* Problem requirements: Write each line exactly as it stands, from the line containing "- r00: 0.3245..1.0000" through the end of the data.

* Given material:
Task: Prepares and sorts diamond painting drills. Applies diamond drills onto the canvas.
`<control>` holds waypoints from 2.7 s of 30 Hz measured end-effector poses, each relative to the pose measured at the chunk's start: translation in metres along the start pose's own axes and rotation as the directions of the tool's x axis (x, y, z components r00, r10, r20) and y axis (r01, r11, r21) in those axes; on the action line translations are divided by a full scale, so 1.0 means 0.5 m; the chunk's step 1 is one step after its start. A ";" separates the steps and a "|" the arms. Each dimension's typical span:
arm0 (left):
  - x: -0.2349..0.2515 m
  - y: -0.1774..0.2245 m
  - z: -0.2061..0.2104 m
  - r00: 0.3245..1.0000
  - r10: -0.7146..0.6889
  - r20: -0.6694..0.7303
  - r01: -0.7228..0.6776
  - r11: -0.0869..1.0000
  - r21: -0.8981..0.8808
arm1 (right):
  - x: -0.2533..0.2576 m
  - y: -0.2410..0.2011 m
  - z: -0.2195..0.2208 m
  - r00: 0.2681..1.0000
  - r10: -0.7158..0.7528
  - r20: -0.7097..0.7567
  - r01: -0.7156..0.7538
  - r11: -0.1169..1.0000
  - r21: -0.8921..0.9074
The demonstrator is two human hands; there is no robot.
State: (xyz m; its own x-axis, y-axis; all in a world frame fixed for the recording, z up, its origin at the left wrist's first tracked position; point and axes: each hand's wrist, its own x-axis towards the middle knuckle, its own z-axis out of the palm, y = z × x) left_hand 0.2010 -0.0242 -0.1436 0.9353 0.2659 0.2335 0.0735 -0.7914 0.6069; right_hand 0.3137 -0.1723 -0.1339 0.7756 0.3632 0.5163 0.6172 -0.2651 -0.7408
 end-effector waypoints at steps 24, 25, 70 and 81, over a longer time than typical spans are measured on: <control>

* Solution to the exercise:
  - r00: 0.3245..1.0000
  - r10: -0.7146..0.6889
  - r20: -0.6694..0.7303
  - r01: -0.7228..0.6776
  - r11: -0.0869..1.0000
  - r21: -0.8981..0.8808
arm1 (right):
  - x: -0.2533..0.2576 m
  - y: -0.2410..0.2011 m
  - z: -0.2195..0.2208 m
  - r00: 0.2681..1.0000
  - r10: -0.7158..0.7528
  - r20: -0.7097..0.7567
  - r01: -0.7156..0.7538
  - r11: -0.1169..1.0000
  - r21: -0.8921..0.9074
The demonstrator is two human hands; there is no robot.
State: (xyz m; its own x-axis, y-axis; all in a world frame fixed for the recording, z up, its origin at the left wrist's first tracked position; point and axes: each hand's wrist, its own x-axis towards the middle knuckle, its own z-axis out of the palm, y = z × x) left_hand 0.2010 -0.0242 -0.1436 0.9353 0.2659 0.2335 0.0735 -0.7914 0.6069; right_hand 0.3137 -0.1723 -0.1339 0.7756 0.3632 0.5163 0.6172 -0.2651 -0.7408
 end-effector waypoints at steps 24, 25, 70 and 81, over a longer time than typical spans are measured on: <control>

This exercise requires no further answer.